Big boat jam! There are about 126 cargo ships waiting! "Queue-jumping fee" 30 million yuan

The impact of the ongoing drought on the Panama Canal and global trade is escalating. According to data from the Panama Canal Authority, as of the 13th local time, there were approximately 126 cargo ships waiting to pass near the entrance of the Panama Canal, and the longest queue time may reach 12 days.

The latest auction price for ships’ priority right of passage, also known as the “queue-jumping fee”, set a record of nearly 4 million US dollars, significantly raising the cost of transit cargo transportation.

In order to cope with the backlog of ships, the Panama Canal Authority organized a "queue-jumping" auction for ships that wanted to pass through the canal as soon as possible, allowing them to bid to obtain the qualification to pass through the canal in advance.

In the latest auction in November, in order to obtain priority passage through the Panama Canal, a Japanese energy company paid a "queue-jumping fee" of US$3.975 million (approximately RMB 29 million) for a liquefied petroleum gas carrier.
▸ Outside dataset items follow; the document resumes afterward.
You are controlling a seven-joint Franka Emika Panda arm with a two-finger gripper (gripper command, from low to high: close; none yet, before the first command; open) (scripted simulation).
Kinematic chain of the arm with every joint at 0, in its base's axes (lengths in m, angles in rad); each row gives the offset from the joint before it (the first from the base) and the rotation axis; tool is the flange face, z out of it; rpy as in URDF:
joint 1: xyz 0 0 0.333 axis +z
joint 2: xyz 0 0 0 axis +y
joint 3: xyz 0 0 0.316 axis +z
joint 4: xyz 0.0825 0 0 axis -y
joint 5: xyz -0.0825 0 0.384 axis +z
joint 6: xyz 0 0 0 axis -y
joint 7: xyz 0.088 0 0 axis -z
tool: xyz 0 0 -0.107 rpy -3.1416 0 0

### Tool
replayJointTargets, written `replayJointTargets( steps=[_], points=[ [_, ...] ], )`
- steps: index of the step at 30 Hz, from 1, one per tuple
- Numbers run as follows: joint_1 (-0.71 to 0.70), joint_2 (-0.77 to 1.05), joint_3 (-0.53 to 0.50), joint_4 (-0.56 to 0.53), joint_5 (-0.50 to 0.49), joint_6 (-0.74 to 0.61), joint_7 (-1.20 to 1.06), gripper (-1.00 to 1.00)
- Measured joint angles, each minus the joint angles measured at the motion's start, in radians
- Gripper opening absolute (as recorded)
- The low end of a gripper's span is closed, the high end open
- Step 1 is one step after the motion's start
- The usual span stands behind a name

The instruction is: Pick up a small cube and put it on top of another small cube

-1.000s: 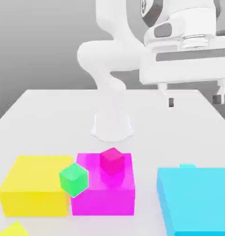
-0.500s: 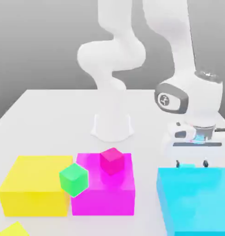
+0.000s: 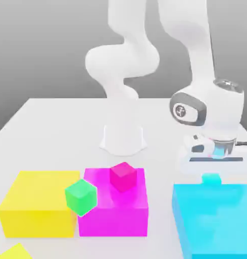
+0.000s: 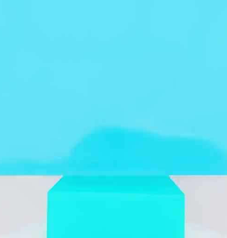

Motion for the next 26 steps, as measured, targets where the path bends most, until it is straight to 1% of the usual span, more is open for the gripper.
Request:
replayJointTargets(
  steps=[2, 5, 15, 17, 19, 22, 23, 26],
  points=[
    [0.021, -0.074, -0.018, -0.001, 0.039, -0.047, -0.063, -1.0],
    [-0.042, -0.183, -0.104, -0.003, 0.058, -0.139, -0.166, -1.0],
    [-0.217, -0.541, -0.352, -0.015, 0.04, -0.463, -0.481, -1.0],
    [-0.242, -0.572, -0.407, -0.028, 0.044, -0.521, -0.542, -1.0],
    [-0.25, -0.531, -0.424, -0.048, 0.05, -0.482, -0.564, -1.0],
    [-0.252, -0.44, -0.432, -0.081, 0.053, -0.365, -0.572, -1.0],
    [-0.252, -0.41, -0.433, -0.091, 0.053, -0.325, -0.574, 1.0],
    [-0.252, -0.41, -0.433, -0.091, 0.053, -0.325, -0.574, 1.0]
  ],
)
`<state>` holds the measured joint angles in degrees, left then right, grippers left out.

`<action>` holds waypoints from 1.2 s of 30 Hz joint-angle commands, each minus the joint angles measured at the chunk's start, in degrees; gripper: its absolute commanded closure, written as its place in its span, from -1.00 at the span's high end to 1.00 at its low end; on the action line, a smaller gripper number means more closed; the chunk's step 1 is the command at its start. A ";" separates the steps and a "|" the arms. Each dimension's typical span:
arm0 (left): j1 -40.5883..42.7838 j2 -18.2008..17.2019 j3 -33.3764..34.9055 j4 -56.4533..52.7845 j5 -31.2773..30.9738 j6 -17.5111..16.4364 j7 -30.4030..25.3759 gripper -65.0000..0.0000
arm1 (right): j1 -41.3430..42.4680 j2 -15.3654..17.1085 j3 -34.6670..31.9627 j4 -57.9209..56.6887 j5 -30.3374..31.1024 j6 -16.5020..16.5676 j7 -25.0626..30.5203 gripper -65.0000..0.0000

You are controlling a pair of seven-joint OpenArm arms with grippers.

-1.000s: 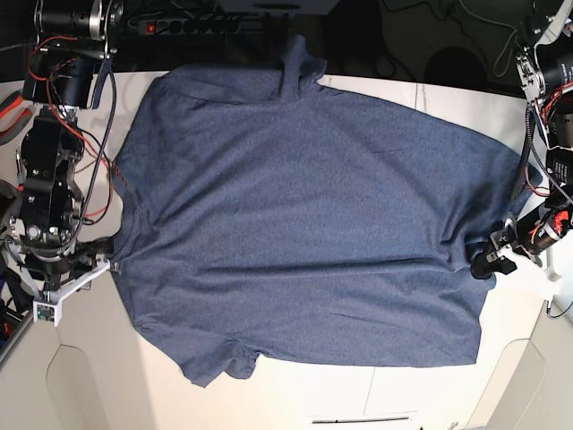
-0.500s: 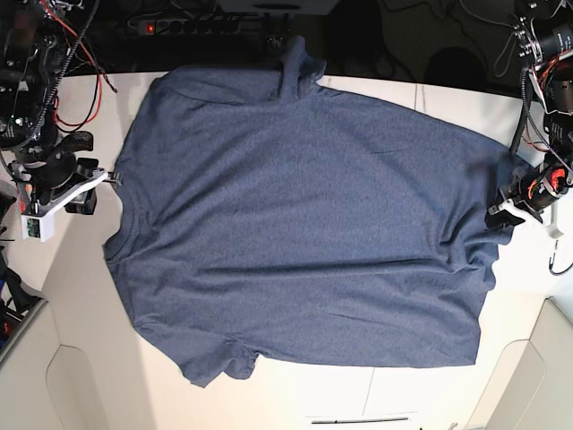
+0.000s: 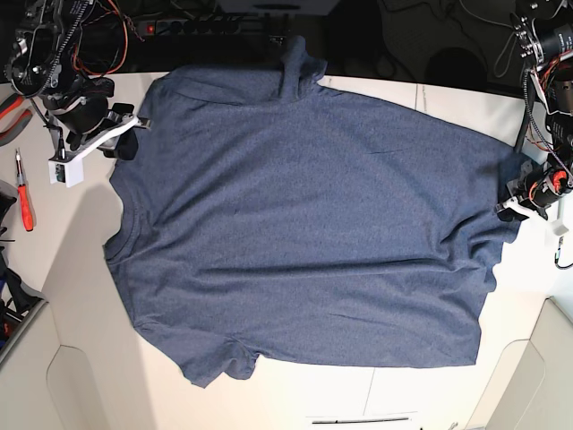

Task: Layout the t-shirt on the table in an organized manner, then fold the t-shirt properly
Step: 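Slide both grippers toward the collar corners of the shirt, then grasp the shoulder corners of the shirt with both grippers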

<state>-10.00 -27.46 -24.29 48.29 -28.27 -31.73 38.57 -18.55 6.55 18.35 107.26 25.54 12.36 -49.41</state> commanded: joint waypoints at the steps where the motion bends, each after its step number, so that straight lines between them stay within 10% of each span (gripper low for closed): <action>1: 0.04 -0.98 -0.11 0.52 -0.22 -0.22 1.07 -0.79 | -0.42 -0.07 0.39 1.03 0.68 0.09 0.70 -0.68; 5: 1.49 -0.94 -2.58 0.52 -10.91 -8.27 -0.63 -0.79 | -2.08 -0.39 0.39 1.03 1.57 1.86 0.52 -0.68; 10: 2.73 -0.66 -11.37 0.55 -22.23 -8.27 2.43 -0.66 | -3.26 -0.39 0.98 1.01 1.22 2.05 2.12 -0.68; 15: 3.78 -1.66 -19.21 1.05 -24.74 -8.27 3.32 -0.30 | -3.23 -0.39 3.39 0.94 0.48 4.87 4.63 -0.61; 21: 6.49 -3.87 -21.57 3.26 -25.59 -8.27 3.76 -0.30 | -3.23 -0.59 3.63 -2.80 1.90 5.44 5.44 -0.22; 36: 8.13 -3.85 -21.57 5.55 -25.53 -8.27 4.55 -0.30 | -2.91 -1.03 3.61 -18.12 6.34 6.29 7.10 -0.21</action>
<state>-1.43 -29.69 -45.71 52.77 -52.56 -39.11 43.72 -21.12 5.26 21.91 89.17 32.64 19.09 -39.99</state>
Coupled with hundreds of thousands of dollars in regular transportation fees, the overall cost may have exceeded 30 million yuan.

After paying a huge cost, the ship will pass through the Panama Canal on the 15th.

Public information shows that approximately 26% of the Panama Canal’s annual transportation business involves bulk commodities such as liquefied petroleum gas and liquefied natural gas. The Panama Canal Authority said the highest bidders at auctions usually go to LPG or LNG carriers.

Shipbrokers are predicting record prices at upcoming auctions. Liquefied natural gas is an important energy commodity exported by the United States to all parts of the world, especially Asia.

Due to the high cost of passage and the elusive transit time, more and more U.S. LNG shippers have chosen to sail an extra two weeks and nearly 6,000 nautical miles to go around the Suez Canal or the Cape of Good Hope to Asia. This has also led to insufficient market capacity and freight rates. soared.